* [TASK PROMPT]
Please take the lines from the one holding "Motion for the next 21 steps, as" through the one holding "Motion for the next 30" in the data below and copy them exactly.

* [Dataset items]
++++++

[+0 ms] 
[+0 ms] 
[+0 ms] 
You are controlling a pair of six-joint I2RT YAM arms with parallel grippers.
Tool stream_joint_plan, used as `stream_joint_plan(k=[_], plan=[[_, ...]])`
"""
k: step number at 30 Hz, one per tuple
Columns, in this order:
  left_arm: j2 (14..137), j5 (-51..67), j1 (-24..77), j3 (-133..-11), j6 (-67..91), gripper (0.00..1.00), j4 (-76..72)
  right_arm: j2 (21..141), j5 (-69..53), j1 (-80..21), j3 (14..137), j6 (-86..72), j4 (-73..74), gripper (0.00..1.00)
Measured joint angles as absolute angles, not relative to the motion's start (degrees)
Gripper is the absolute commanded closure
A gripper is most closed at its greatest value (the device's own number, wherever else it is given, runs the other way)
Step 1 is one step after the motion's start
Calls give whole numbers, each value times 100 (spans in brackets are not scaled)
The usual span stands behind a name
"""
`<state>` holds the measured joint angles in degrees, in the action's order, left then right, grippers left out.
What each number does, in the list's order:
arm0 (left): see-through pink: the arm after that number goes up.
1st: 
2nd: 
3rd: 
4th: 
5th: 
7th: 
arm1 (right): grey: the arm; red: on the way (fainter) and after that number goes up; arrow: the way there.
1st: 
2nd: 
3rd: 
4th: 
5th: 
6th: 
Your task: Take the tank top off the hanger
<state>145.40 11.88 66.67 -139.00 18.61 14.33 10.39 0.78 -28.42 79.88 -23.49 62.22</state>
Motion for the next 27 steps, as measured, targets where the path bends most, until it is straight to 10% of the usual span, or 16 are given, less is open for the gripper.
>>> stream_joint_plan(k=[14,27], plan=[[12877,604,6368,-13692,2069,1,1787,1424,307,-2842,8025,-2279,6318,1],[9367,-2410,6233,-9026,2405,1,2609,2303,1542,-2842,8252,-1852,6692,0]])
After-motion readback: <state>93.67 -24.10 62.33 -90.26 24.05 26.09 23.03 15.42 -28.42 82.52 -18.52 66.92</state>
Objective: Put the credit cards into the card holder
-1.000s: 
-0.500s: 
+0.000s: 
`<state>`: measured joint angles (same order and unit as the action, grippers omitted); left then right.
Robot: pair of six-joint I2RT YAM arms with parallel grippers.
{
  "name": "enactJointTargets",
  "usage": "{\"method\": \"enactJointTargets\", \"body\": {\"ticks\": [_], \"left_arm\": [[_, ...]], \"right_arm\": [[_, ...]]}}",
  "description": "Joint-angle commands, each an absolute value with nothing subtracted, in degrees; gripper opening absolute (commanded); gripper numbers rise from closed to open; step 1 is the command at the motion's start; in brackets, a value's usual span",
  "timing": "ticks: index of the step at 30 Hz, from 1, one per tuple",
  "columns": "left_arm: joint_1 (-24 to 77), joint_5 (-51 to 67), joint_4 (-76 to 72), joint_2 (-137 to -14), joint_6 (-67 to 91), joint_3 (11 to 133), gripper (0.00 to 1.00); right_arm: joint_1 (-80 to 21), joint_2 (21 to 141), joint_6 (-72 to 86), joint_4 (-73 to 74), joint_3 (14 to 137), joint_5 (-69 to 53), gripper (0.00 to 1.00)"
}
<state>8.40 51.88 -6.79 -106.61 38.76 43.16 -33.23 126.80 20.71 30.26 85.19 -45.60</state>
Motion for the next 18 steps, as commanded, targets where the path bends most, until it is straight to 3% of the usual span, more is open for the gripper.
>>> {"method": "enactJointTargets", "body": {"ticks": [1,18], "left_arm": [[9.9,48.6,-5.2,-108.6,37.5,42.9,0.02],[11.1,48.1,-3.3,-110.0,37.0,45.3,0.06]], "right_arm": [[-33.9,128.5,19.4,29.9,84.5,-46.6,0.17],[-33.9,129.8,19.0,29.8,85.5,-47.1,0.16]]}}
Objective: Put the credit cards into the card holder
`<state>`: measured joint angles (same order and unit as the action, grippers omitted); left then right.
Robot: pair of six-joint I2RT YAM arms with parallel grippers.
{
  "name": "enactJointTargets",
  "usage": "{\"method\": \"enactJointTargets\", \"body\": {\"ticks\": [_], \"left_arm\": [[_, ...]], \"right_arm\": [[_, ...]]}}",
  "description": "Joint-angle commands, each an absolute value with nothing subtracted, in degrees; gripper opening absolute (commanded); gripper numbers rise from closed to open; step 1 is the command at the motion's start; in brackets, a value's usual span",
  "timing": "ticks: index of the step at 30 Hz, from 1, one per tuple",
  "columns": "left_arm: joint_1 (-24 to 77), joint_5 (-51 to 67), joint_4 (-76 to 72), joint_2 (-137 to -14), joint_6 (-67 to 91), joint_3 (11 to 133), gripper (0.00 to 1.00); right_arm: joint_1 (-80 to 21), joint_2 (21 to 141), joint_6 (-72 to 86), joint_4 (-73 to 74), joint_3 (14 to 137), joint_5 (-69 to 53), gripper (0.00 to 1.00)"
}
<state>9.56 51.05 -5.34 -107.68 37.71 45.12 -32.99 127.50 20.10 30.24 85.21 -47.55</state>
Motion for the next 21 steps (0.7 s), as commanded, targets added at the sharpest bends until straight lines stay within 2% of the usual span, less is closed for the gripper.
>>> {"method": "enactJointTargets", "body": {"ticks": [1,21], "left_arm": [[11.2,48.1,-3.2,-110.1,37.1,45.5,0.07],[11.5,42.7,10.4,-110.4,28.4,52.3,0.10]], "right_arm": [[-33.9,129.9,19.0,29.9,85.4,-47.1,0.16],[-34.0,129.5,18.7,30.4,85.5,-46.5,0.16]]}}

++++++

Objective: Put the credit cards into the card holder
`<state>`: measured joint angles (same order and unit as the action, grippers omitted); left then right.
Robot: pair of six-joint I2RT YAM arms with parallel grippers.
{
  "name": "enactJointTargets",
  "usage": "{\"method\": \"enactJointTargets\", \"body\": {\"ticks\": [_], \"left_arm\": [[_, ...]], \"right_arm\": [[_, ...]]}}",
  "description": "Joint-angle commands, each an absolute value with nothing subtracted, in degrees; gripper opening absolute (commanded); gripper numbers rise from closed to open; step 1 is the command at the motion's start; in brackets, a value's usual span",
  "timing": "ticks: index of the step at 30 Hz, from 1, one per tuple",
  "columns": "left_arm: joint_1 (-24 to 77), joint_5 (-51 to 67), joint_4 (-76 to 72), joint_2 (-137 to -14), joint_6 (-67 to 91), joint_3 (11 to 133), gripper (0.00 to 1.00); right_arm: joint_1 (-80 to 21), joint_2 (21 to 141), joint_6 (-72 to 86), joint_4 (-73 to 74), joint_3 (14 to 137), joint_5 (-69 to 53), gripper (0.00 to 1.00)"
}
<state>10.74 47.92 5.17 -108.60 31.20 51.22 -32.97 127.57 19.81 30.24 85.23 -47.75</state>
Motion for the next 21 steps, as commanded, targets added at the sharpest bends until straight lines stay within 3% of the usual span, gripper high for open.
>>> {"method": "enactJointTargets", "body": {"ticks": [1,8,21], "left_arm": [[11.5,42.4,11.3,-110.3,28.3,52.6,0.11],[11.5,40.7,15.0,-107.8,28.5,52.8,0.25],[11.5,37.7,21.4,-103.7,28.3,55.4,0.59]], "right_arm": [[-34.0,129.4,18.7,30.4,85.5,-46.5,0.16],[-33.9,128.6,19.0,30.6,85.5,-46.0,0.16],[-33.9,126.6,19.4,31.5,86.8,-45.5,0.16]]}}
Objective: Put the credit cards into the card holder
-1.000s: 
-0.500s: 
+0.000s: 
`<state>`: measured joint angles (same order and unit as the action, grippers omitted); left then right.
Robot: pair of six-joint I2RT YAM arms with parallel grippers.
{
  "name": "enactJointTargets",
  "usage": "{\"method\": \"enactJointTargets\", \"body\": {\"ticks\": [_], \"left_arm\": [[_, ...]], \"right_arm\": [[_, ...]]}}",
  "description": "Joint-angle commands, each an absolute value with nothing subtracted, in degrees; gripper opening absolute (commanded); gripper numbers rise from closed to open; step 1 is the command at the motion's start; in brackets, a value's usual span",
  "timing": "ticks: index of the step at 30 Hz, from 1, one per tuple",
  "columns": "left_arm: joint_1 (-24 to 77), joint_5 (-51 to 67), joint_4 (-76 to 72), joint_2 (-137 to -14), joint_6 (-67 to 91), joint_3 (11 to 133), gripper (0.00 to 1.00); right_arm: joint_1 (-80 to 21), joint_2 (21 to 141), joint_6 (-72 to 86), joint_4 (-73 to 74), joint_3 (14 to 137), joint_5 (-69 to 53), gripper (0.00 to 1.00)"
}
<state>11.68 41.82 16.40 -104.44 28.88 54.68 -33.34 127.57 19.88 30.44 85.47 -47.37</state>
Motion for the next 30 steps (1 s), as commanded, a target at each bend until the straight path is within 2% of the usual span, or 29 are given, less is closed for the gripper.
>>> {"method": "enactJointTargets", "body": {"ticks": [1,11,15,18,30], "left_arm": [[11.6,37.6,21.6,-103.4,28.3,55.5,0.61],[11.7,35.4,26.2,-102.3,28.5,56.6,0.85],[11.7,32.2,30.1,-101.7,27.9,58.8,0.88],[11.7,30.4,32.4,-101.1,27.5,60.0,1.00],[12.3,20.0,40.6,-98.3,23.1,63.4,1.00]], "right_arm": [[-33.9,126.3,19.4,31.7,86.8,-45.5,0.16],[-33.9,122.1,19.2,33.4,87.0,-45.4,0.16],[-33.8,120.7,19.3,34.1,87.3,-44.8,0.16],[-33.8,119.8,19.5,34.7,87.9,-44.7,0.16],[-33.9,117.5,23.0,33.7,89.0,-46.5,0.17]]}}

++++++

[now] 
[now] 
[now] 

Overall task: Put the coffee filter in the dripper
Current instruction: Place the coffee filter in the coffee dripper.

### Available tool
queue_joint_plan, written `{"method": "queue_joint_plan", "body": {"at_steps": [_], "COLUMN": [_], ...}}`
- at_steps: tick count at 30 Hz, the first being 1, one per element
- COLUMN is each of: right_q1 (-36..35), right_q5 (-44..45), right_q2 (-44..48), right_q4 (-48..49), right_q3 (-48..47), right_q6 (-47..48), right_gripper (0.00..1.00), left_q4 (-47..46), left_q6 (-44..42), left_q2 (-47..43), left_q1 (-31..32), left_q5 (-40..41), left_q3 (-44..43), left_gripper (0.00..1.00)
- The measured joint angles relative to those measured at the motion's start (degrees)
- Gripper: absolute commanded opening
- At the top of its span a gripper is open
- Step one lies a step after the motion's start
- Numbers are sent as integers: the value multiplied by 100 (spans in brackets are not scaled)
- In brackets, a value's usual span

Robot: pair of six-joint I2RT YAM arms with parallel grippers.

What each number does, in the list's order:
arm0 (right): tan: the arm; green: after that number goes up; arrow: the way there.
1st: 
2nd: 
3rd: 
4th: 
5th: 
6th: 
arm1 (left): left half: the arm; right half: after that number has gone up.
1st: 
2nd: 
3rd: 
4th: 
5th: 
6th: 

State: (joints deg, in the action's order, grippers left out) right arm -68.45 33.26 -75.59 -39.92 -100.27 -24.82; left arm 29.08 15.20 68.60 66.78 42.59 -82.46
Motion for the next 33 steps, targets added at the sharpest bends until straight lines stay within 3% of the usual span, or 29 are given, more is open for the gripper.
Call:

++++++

* [RESPONSE TO THIS TASK]
Motion for the next 21 steps, as commanded, targets added at the sharpest bends until straight lines stay within 3% of the usual span, gripper high for open.
>>> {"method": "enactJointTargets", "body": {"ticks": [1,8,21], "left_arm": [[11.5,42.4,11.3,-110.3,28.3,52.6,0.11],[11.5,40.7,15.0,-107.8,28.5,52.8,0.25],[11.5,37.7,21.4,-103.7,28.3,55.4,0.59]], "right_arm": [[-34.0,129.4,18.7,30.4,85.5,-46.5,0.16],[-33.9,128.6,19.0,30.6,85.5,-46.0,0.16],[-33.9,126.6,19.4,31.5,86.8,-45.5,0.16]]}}
Objective: Put the credit cards into the card holder
-1.000s: 
-0.500s: 
+0.000s: 
`<state>`: measured joint angles (same order and unit as the action, grippers omitted); left then right.
Robot: pair of six-joint I2RT YAM arms with parallel grippers.
{
  "name": "enactJointTargets",
  "usage": "{\"method\": \"enactJointTargets\", \"body\": {\"ticks\": [_], \"left_arm\": [[_, ...]], \"right_arm\": [[_, ...]]}}",
  "description": "Joint-angle commands, each an absolute value with nothing subtracted, in degrees; gripper opening absolute (commanded); gripper numbers rise from closed to open; step 1 is the command at the motion's start; in brackets, a value's usual span",
  "timing": "ticks: index of the step at 30 Hz, from 1, one per tuple",
  "columns": "left_arm: joint_1 (-24 to 77), joint_5 (-51 to 67), joint_4 (-76 to 72), joint_2 (-137 to -14), joint_6 (-67 to 91), joint_3 (11 to 133), gripper (0.00 to 1.00); right_arm: joint_1 (-80 to 21), joint_2 (21 to 141), joint_6 (-72 to 86), joint_4 (-73 to 74), joint_3 (14 to 137), joint_5 (-69 to 53), gripper (0.00 to 1.00)"
}
<state>11.68 41.82 16.40 -104.44 28.88 54.68 -33.34 127.57 19.88 30.44 85.47 -47.37</state>
Motion for the next 30 steps (1 s), as commanded, a target at each bend until the straight path is within 2% of the usual span, or 29 are given, less is closed for the gripper.

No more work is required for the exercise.